ABOUT THIS TASK. Take the data and return it in full. Change nothing.
RECORDED DATA: Begin
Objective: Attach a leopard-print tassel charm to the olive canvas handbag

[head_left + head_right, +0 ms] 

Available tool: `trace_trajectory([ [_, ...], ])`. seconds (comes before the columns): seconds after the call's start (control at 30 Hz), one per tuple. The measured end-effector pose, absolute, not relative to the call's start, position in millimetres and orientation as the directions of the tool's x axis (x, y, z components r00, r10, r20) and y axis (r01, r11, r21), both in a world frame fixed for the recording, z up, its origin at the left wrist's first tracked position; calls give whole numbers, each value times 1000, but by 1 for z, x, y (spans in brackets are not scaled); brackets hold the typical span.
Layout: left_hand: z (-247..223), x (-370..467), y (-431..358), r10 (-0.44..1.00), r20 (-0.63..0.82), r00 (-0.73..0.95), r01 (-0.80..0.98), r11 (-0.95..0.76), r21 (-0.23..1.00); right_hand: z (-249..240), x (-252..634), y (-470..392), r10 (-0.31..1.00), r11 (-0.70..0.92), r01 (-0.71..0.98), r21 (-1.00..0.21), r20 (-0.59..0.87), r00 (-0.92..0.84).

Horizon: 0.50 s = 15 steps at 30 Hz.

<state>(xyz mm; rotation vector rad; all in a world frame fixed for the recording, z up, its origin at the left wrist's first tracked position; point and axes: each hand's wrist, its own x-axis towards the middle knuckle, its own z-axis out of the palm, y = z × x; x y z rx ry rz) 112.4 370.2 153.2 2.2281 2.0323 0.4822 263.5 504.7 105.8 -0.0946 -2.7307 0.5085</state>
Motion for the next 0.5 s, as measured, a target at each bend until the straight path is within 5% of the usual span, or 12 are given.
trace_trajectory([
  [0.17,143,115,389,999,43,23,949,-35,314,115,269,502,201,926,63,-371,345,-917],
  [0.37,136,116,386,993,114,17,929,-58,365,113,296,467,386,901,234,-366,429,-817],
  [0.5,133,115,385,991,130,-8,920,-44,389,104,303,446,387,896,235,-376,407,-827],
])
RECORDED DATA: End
RESPONSE AREA.
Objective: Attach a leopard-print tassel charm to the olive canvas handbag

[head_left + head_right, +0 ms] 

Available tool: `trace_trajectory([ [_, ...], ])`. seconds (comes before the columns): seconds after the call's start (control at 30 Hz), one per tuple. The measured end-effector pose, absolute, not relative to the call's start, position in millimetres and orientation as the directions of the tool's x axis (x, y, z components r00, r10, r20) and y axis (r01, r11, r21), both in a world frame fixed for the recording, z up, its origin at the left wrist's first tracked position; calls give whole numbers, each value times 1000, but by 1 for z, x, y (spans in brackets are not scaled); brackets hold the typical span.
Layout: left_hand: z (-247..223), x (-370..467), y (-431..358), r10 (-0.44..1.00), r20 (-0.63..0.82), r00 (-0.73..0.95), r01 (-0.80..0.98), r11 (-0.95..0.76), r21 (-0.23..1.00); right_hand: z (-249..240), x (-252..634), y (-470..392), r10 (-0.31..1.00), r11 (-0.70..0.92), r01 (-0.71..0.98), r21 (-1.00..0.21), r20 (-0.59..0.87), r00 (-0.92..0.84).

Horizon: 0.50 s = 15 steps at 30 Hz.

<state>(xyz mm; rotation vector rad; all in a world frame fixed for the recording, z up, its origin at the left wrist's first tracked position; point and axes: each hand's wrist, its own x-axis towards the middle knuckle, its own z-axis out of the palm, y = z × x; x y z rx ry rz) 112.4 370.2 153.2 2.2281 2.0323 0.4822 263.5 504.7 105.8 -0.0946 -2.7307 0.5085</state>
Motion for the next 0.5 s, as measured, a target at each bend until the straight path is within 5% of the usual span, or 12 are given.
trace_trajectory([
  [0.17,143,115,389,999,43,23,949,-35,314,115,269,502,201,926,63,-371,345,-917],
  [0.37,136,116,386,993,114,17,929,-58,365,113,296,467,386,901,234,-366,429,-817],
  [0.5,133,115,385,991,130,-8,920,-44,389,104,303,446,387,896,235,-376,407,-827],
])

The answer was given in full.